IFN-ε Mediates TNF-α-Induced STAT1 Phosphorylation and Induction of Retinoic Acid-Inducible Gene-I in Human Cervical Cancer Cells

Abstract

Retinoic acid inducible gene-I (RIG-I) plays important roles during innate immune responses to viral infections and as a transducer of cytokine signaling. The mechanisms of RIG-I up-regulation after cytokine stimulation are incompletely characterized. It was previously reported that IFN–γ induces the expression of RIG-I in endothelial cells. In this study, we characterized the mechanism of type I IFN-mediated up-regulation of RIG-I in HeLa cells and found that, in addition to type I IFN, TNF-α, a cytokine that regulates innate immune responses, induced expression of RIG-I. To investigate whether TNF-α- and type I IFN-mediated up-regulations of RIG-I were causally related, we studied the kinetics of these responses. Our results were consistent with a model in which TNF-α functioned upstream of type I IFNs. The ability of TNF-α to up-regulate RIG-I required protein synthesis, expression of functional type I IFNRs, and STAT1 signaling.
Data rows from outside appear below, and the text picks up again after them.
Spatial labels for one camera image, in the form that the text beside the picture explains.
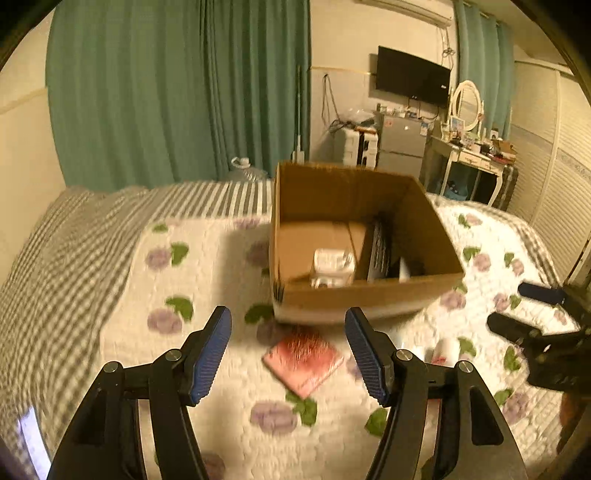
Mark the black wall television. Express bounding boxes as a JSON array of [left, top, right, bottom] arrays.
[[374, 45, 452, 110]]

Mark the narrow green curtain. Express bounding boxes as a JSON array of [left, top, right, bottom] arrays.
[[454, 0, 515, 140]]

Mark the white dressing table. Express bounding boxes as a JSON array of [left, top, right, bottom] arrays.
[[421, 135, 519, 209]]

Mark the white louvered wardrobe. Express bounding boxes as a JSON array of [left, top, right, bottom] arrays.
[[507, 59, 591, 289]]

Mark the grey striped bed sheet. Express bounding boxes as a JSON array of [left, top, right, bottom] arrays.
[[0, 179, 274, 480]]

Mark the pink packet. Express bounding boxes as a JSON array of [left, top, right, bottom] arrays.
[[262, 336, 345, 400]]

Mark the white packaged item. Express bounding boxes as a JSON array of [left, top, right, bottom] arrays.
[[311, 248, 357, 290]]

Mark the dark flat book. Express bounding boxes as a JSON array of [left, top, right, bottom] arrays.
[[366, 220, 403, 282]]

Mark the white boxy appliance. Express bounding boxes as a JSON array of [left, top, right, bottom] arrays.
[[339, 126, 379, 167]]

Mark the small white bottle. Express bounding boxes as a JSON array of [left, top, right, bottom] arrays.
[[424, 337, 461, 368]]

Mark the oval white-framed mirror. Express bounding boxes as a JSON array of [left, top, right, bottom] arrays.
[[450, 80, 484, 133]]

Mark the silver small fridge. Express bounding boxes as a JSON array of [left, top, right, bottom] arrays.
[[376, 113, 428, 180]]

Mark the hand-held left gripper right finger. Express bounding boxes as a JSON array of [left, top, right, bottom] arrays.
[[344, 307, 529, 480]]

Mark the wide green curtain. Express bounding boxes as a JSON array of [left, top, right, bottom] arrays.
[[46, 0, 311, 191]]

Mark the white floral quilt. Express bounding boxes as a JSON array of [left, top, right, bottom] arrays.
[[98, 198, 579, 480]]

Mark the clear water jug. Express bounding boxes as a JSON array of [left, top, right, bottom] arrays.
[[222, 157, 269, 184]]

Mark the brown cardboard box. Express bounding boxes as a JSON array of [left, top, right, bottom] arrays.
[[269, 161, 466, 325]]

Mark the white air conditioner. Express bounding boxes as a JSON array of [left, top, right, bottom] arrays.
[[405, 0, 454, 27]]

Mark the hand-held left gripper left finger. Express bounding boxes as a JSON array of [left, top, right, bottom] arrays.
[[46, 305, 232, 480]]

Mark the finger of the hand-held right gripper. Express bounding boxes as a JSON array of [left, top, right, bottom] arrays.
[[487, 313, 544, 352], [517, 282, 567, 306]]

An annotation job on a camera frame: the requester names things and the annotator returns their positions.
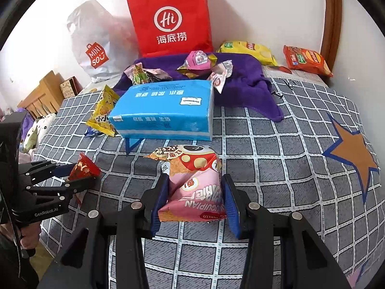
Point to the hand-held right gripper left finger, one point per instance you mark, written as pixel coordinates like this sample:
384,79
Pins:
162,195

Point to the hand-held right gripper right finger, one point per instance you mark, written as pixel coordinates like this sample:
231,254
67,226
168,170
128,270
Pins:
230,204

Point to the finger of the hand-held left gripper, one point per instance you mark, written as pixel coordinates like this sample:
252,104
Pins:
45,170
69,188

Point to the small red snack packet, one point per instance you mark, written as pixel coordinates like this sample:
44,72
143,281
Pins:
82,168

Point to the pink panda snack bag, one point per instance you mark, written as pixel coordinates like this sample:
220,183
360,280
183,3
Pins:
195,183

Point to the pink peach snack packet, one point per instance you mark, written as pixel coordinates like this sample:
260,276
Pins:
219,78

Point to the person's left forearm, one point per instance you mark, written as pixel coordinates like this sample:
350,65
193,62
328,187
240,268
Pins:
15,271

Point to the person's left hand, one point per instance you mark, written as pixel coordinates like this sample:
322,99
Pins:
28,243

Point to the white spotted plush toy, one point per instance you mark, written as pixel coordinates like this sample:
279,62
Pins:
39,126

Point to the blue snack packet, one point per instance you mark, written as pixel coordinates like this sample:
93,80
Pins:
90,132

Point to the grey checked blanket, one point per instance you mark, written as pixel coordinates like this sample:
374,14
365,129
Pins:
270,156

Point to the wooden cabinet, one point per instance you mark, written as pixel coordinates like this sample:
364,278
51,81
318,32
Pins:
45,93

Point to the yellow snack packet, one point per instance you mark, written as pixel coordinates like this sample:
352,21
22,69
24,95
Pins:
103,111

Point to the blue tissue pack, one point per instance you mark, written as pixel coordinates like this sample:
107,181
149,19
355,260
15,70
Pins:
162,111

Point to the patterned box with red lid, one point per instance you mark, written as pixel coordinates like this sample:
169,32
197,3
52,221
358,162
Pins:
70,88

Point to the purple cloth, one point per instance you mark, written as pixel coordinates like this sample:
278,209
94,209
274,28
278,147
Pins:
243,90

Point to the green snack packet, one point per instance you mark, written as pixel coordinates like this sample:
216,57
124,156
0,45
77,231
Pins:
141,76

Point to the pinkish silver snack packet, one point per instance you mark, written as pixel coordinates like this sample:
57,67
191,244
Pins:
161,73

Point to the pink gold-edged snack packet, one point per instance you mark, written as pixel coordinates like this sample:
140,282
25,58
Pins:
197,60

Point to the white plastic shopping bag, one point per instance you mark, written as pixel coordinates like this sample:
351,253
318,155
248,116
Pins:
90,30

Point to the white printed quilt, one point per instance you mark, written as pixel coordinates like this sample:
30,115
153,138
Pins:
300,73

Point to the yellow chip bag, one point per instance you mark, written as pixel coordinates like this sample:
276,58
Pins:
249,51

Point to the orange chip bag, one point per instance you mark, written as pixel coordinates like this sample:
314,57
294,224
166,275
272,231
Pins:
306,60

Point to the red paper bag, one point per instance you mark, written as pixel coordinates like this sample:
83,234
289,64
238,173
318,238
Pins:
141,12

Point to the brown wooden door frame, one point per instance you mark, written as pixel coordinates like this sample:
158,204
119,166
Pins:
331,21

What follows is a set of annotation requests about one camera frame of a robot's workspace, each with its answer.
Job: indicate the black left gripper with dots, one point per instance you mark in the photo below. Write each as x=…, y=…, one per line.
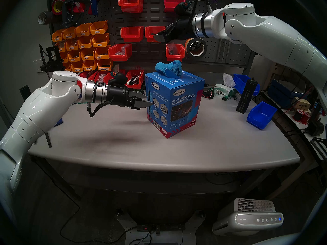
x=116, y=95

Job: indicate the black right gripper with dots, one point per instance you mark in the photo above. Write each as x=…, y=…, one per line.
x=180, y=28

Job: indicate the blue microfiber shop towel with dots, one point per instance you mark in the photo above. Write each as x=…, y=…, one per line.
x=168, y=68

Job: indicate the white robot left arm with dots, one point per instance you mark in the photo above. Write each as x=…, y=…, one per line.
x=38, y=111

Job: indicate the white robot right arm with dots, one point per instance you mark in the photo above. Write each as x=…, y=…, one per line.
x=268, y=35

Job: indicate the red storage bin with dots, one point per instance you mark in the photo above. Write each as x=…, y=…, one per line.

We also found that IFN-ε was the only IFN isoform expressed constitutively in HeLa cells and that its expression was up-regulated in response to stimulation with TNF-α. The mechanism of up-regulation involved stabilization of IFN-ε mRNA in the absence of transcriptional activation. Silencing the expression of IFN-ε attenuated STAT1 expression and phosphorylation and inhibited RIG-I expression, providing additional support for the participation of IFN-ε upstream of STAT1. Our findings support a sequential mechanism whereby TNF-α leads to stabilization of IFN-ε mRNA, increased IFN-ε synthesis, engagement of type I IFNRs, increased STAT1 expression and phosphorylation, and up-regulation of RIG-I expression. These findings have implications for our understanding of the immune responses that follow cytokine stimulation.